Supplied information:
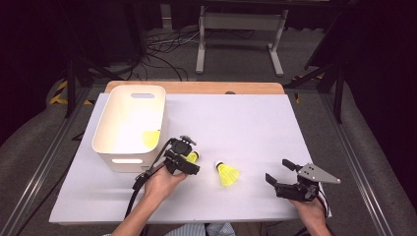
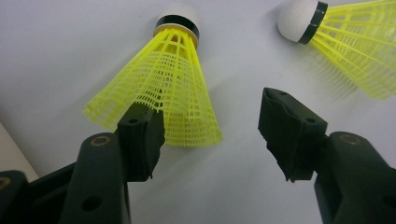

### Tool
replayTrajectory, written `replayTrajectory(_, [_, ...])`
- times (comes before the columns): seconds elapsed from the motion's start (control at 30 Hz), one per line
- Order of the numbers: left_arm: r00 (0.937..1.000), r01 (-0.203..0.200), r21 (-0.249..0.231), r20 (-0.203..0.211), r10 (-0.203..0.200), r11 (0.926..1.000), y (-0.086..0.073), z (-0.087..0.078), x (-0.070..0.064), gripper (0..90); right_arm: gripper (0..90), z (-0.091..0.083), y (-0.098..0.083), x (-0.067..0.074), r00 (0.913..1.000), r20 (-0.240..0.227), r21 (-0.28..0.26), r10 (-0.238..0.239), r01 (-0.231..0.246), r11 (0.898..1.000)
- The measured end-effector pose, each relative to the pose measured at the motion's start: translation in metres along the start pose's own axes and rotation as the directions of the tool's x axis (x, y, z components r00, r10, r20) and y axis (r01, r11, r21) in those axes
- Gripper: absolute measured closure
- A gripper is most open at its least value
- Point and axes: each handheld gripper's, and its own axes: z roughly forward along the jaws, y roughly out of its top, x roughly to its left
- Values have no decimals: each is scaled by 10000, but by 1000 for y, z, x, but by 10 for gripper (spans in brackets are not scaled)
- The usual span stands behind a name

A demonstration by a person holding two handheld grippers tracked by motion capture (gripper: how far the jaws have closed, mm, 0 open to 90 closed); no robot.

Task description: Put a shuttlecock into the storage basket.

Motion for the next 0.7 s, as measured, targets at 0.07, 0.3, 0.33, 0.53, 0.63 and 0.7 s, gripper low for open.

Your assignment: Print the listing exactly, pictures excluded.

Response box:
### Tool
replayTrajectory, written `replayTrajectory(_, [_, ...])`
- times (comes before the columns): seconds elapsed from the motion's start (control at 30 Hz), one per line
- Order of the numbers: left_arm: r00 (0.937..1.000), r01 (-0.203..0.200), r21 (-0.249..0.231), r20 (-0.203..0.211), r10 (-0.203..0.200), r11 (0.926..1.000), y (-0.086..0.073), z (-0.087..0.078), x (-0.070..0.064), gripper (0..90); right_arm: gripper (0..90), z (-0.091..0.083), y (-0.098..0.083), x (-0.067..0.074), r00 (0.913..1.000), r20 (-0.240..0.227), r21 (-0.28..0.26), r10 (-0.238..0.239), r01 (-0.231..0.246), r11 (0.898..1.000)
- The measured end-effector pose, each relative to the pose measured at the motion's start: translation in metres along the start pose's own axes and rotation as the directions of the tool's x axis (x, y, z components r00, r10, r20) and y axis (r01, r11, r21) in those axes
- Gripper: absolute measured closure
- A gripper is most open at its least value
- Point and axes: each handheld gripper's, and its own axes: z roughly forward along the jaws, y roughly out of its top, x roughly to its left
- Values have no decimals: each is scaled by 10000, but by 1000 for y, z, x, but by 10 for gripper (spans in brackets are not scaled)
- The usual span stands behind a name

A demonstration by a person holding two handheld grippers tracked by motion capture (gripper: how far the jaws have closed, mm, 0 open to 90 closed); no robot.

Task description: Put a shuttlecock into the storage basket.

Motion for the next 0.7 s, as measured, targets at 0.07, 0.3, 0.33, 0.53, 0.63 and 0.7 s, gripper low for open.

Nothing more is required for this answer.